## Work required
Nothing but the lines from the one with "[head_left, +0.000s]" through the end of the material should be retyped, word for word and without pictures.

## Raw data

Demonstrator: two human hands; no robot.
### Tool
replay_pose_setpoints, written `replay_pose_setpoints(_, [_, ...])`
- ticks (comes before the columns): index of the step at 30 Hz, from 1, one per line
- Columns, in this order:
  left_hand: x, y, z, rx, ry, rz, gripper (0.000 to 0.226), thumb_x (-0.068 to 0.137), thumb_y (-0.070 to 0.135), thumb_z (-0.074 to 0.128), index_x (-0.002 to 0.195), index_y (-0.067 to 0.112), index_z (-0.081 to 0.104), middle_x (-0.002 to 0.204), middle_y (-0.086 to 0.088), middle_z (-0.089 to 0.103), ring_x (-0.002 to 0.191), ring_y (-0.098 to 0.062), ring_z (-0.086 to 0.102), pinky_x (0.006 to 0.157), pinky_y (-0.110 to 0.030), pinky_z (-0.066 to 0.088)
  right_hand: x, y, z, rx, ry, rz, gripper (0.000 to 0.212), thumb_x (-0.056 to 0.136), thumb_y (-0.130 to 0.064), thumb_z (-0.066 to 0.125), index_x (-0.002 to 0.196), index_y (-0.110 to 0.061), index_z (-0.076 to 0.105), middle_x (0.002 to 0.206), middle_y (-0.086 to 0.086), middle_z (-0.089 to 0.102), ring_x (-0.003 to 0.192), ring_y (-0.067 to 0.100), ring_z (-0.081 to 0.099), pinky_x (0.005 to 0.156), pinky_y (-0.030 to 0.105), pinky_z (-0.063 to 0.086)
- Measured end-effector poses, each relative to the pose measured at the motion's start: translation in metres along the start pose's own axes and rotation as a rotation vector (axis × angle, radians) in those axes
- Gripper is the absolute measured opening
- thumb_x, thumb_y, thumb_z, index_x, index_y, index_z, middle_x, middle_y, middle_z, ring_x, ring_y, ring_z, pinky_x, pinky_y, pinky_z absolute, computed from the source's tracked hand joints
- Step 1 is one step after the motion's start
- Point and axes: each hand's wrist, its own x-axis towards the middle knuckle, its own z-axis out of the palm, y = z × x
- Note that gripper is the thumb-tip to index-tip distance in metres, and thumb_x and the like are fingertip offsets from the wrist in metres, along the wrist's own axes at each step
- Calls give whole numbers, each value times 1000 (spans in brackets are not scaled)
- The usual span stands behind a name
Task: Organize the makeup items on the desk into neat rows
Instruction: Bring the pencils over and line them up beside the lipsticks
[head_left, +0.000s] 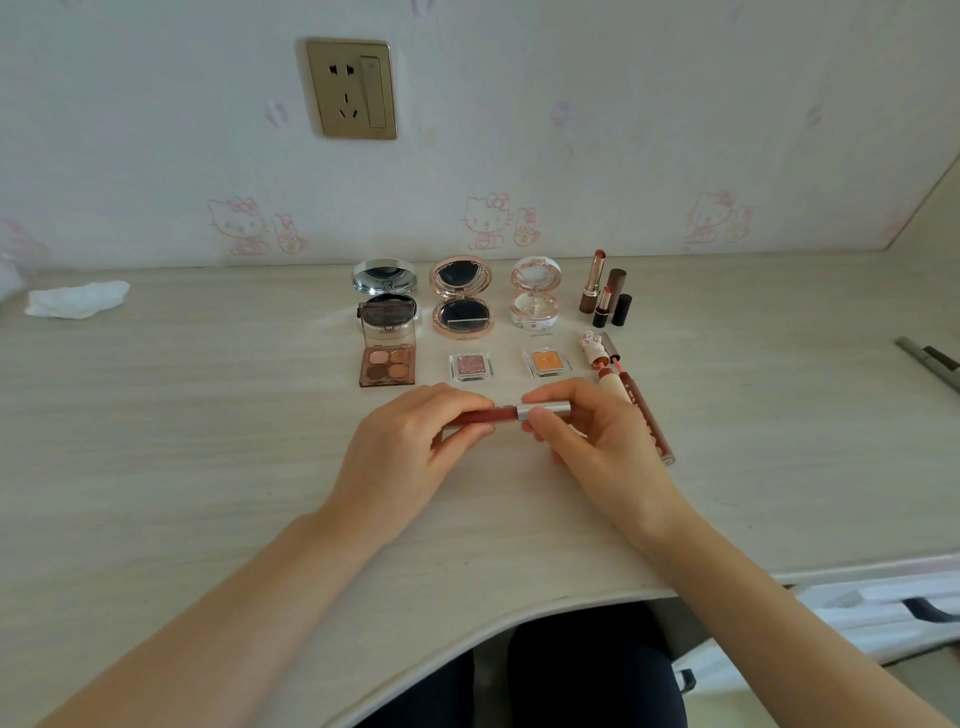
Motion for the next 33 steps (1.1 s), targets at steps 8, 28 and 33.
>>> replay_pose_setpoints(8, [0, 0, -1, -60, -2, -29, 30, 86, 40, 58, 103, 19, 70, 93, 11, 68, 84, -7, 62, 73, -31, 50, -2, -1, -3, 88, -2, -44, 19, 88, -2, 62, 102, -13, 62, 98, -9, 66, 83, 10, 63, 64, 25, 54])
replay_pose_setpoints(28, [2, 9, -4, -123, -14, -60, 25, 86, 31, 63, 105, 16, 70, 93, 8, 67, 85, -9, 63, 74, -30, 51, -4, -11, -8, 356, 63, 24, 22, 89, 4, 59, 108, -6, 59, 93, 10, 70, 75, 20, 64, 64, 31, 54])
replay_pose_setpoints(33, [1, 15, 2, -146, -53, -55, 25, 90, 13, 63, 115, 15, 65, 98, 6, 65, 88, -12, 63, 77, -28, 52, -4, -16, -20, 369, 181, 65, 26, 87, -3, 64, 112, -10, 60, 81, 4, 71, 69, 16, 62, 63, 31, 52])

## Expected answer
[head_left, +0.000s] 
Motion for the next 33 steps (1.1 s), targets at steps 8, 28 and 33.
>>> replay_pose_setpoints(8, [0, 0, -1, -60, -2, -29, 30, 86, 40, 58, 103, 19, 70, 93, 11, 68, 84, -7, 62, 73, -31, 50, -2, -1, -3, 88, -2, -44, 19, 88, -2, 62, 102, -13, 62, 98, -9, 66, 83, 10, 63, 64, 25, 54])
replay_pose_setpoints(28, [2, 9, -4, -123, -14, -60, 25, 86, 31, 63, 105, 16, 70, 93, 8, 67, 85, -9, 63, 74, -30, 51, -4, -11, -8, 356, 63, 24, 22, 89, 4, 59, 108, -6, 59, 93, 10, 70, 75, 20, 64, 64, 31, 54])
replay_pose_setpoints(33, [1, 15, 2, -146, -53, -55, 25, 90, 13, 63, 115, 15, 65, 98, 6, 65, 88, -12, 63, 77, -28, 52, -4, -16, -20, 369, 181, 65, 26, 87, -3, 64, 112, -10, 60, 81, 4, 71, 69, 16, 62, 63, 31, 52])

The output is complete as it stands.